**INSTRUCTIONS FOR THE TASK:**
From the line containing "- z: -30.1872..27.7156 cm" to the line containing "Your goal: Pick" in the entries below, reproduce every line exactly, ends included. Nothing else belongs in the copy, and no pictures.

**EXTRACTED DATA:**

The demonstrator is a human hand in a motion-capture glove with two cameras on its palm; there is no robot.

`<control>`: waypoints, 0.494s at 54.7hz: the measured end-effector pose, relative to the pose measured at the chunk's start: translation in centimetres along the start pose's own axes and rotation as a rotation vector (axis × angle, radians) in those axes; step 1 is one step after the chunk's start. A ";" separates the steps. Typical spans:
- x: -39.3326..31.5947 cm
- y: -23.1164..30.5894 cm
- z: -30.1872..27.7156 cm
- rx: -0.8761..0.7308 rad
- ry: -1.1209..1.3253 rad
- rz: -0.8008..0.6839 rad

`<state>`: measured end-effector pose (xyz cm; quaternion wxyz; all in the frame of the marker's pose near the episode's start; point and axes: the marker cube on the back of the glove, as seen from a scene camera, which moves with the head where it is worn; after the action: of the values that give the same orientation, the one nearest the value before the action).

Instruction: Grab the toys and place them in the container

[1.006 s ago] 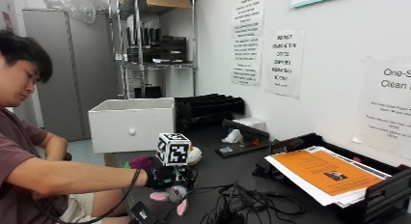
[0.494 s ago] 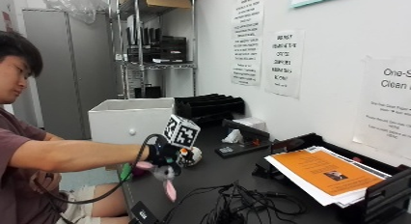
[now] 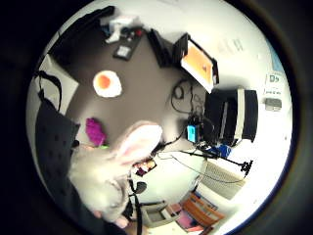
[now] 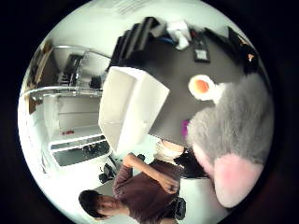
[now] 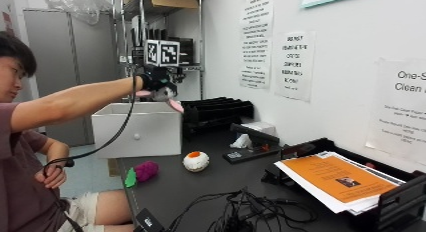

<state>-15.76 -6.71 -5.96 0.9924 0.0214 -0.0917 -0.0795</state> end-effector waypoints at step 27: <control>-29.4 -3.7 -4.1 0.177 -0.003 -0.433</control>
<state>-44.07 -5.49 -15.46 0.9463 0.1275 -0.0929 -0.2823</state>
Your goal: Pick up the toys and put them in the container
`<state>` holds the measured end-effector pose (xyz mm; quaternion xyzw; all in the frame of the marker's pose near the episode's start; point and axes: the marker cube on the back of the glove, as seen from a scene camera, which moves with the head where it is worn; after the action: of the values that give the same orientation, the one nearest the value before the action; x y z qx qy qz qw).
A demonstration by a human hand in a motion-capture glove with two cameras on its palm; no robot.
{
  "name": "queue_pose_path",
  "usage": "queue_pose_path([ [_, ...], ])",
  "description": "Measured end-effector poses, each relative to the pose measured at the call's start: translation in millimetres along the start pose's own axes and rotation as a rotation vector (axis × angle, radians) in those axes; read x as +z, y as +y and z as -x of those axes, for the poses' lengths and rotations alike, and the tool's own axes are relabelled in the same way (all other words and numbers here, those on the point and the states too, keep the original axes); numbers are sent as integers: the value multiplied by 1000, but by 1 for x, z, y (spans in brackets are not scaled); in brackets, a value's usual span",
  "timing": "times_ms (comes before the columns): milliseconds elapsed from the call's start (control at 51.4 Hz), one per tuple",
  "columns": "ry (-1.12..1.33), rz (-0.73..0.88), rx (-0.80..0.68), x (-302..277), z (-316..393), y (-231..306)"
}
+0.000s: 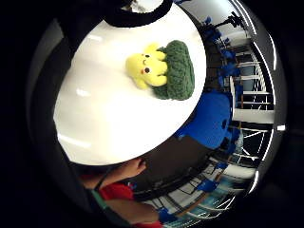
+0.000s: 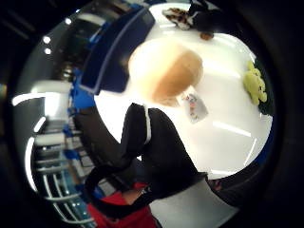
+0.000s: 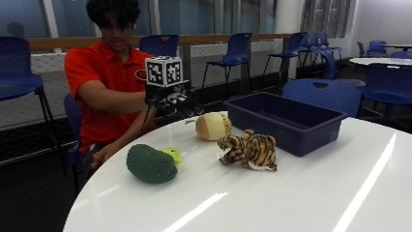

**EXERCISE ANSWER:**
- z: -30.1872..27.7156 cm
- rx: -0.8761..0.7308 rad
- ry: -1.1209..1.3253 rad
- rz: -0.8008..0.6839 rad

`<state>`: measured end-effector pose (xyz cm; quaternion wxyz; all in the frame of the marker's pose near the episode's start; point and axes: the marker cube on the back of the glove, as seen from a scene camera, which moves with the head where it is worn; after the action: of the values that give the same orientation, the one nearest the value before the action).

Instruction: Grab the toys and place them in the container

[1.006 s ago] 
[0.494 s ago] 
[now] 
[now] 
[now] 

<state>-15.76 -6.71 -5.96 0.9924 0.0214 -0.0917 -0.0795</state> end-effector waypoints at step 27: <control>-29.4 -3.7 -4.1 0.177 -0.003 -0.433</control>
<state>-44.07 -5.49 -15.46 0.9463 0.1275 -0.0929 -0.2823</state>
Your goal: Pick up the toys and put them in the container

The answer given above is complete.